Sus nombres, empero, no deben amparar una situación que distó de ser brillante. Aunque la polémica sobre la cifra y espíritu de los «juramentados» se levantó a raíz misma de la terminación del conflicto, en conjunto, la calidad y fidelidad de las unidades que integraron —cuatro regimientos de infantería, uno de cazadores de caballería y un escuadrón de artillería, amén de los regimientos Real Extranjero y Real Irlandés— fueron escasas, como sin duda ocurrió también con otras de la misma naturaleza formadas por los aliados. Como siempre, los números son de una llamativa elocuencia. Menos de un millar constituyó el contingente militar de los afrancesados exiliados al término del conflicto, aunque para matizar el análisis de un tema complejo, tampoco ha de olvidarse que en la batalla de Vitoria combatió con denuedo la división josefina del marqués de Casapalacio, compuesta por unos dos mil quinientos hombres, infantes y jinetes22.

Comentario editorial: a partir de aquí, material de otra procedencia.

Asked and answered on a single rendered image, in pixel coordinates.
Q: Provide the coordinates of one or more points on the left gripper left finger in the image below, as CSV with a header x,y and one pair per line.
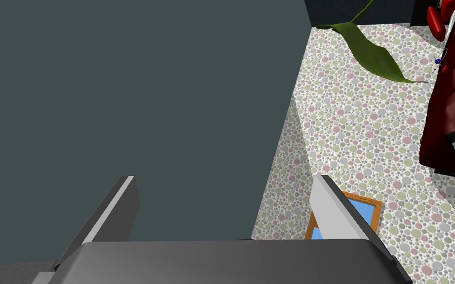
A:
x,y
111,219

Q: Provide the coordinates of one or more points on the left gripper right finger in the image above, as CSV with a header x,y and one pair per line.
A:
x,y
336,217

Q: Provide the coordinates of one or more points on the orange framed blue picture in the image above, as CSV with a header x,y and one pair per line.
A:
x,y
367,211

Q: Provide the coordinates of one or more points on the green plant leaf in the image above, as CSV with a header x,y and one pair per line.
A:
x,y
369,51

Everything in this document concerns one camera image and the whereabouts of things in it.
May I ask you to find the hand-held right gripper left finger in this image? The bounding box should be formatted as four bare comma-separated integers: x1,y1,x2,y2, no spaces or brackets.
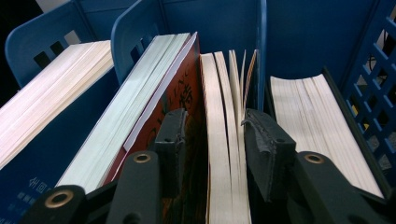
153,107,189,200

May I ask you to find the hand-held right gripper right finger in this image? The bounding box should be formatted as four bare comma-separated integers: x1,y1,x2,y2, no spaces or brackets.
240,107,297,203

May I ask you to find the yellow book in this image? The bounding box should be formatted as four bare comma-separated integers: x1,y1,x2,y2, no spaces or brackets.
199,49,262,224

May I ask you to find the black book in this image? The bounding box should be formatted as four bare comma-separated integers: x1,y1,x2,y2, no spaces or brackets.
265,66,393,200

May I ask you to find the dark illustrated book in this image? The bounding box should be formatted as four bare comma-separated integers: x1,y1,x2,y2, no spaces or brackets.
55,31,208,194

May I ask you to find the blue file rack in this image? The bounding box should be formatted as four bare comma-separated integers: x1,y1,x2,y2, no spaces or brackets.
4,0,396,224

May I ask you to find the bright blue book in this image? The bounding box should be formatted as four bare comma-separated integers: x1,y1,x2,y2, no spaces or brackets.
0,39,120,224

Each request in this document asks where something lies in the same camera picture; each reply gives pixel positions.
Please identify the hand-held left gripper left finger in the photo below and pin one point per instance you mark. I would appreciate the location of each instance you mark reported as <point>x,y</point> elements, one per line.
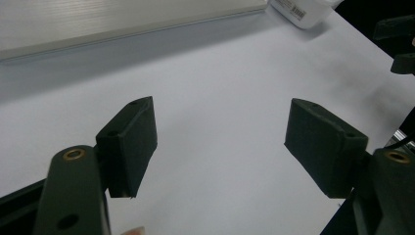
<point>130,143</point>

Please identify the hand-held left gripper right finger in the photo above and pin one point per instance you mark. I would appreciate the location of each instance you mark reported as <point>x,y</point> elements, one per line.
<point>321,150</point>

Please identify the white container with barcode label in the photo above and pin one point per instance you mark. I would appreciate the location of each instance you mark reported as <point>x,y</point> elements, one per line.
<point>301,11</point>

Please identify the white flat panel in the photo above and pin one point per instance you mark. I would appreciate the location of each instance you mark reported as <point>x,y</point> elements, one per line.
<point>107,23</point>

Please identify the metal rail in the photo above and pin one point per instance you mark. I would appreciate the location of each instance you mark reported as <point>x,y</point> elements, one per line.
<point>398,134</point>

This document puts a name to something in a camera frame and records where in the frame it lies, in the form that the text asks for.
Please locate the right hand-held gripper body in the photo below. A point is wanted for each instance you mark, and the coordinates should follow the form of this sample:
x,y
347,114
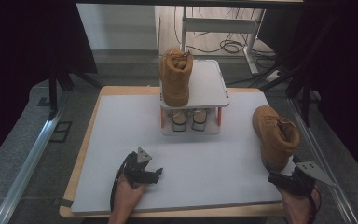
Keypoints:
x,y
304,180

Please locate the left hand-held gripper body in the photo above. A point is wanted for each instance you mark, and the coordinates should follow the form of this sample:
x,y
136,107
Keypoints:
x,y
136,172

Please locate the person's left hand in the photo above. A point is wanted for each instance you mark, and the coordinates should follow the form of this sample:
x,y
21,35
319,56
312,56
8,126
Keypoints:
x,y
127,197

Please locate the black curtain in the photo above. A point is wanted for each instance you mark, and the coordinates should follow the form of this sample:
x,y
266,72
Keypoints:
x,y
21,62
348,77

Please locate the person's right hand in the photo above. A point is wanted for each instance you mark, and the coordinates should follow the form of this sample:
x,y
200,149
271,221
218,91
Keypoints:
x,y
298,208

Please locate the white two-tier shoe rack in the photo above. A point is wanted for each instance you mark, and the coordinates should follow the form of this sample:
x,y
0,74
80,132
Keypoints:
x,y
208,87

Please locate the white power strip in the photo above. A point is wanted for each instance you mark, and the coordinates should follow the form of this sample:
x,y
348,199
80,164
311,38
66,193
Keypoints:
x,y
274,75

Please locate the black metal stand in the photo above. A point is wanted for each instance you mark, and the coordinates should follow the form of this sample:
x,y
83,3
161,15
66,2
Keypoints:
x,y
306,93
53,93

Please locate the grey table mat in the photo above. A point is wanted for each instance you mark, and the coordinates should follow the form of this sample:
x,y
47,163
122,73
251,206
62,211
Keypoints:
x,y
205,174

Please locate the black tape strip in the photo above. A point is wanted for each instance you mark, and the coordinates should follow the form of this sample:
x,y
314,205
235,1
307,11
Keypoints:
x,y
66,202

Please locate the tan suede boot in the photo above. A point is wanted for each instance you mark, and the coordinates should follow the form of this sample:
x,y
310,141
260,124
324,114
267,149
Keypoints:
x,y
175,81
279,137

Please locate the aluminium floor rail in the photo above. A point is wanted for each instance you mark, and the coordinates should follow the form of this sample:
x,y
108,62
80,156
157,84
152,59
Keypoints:
x,y
28,161
323,149

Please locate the white metal desk frame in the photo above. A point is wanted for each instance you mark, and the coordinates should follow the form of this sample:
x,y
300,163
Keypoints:
x,y
220,25

Una caracterización general, por ligera que sea como la presente, de las fuerzas enfrentadas en la guerra de la Independencia requeriría siquiera una alusión a la Grande Armée23. Empero, la índole de apretada síntesis de este libro así como lo muy conocido de la máquina de guerra napoleónica —posiblemente, el Ejército más enriquecido por una mayor y acribiosa bibliografía de todos cuantos han existido— nos hacen pasar por alto un intento condenado de antemano al fracaso. España fue el país de orografía más montuosa de los que sirvieran de escenario a sus hazañas y actuaciones, desplegadas todas en llanos o altiplanicies. Tal circunstancia señaló quizá la singularidad más peraltada de su lucha en «la guerra de España».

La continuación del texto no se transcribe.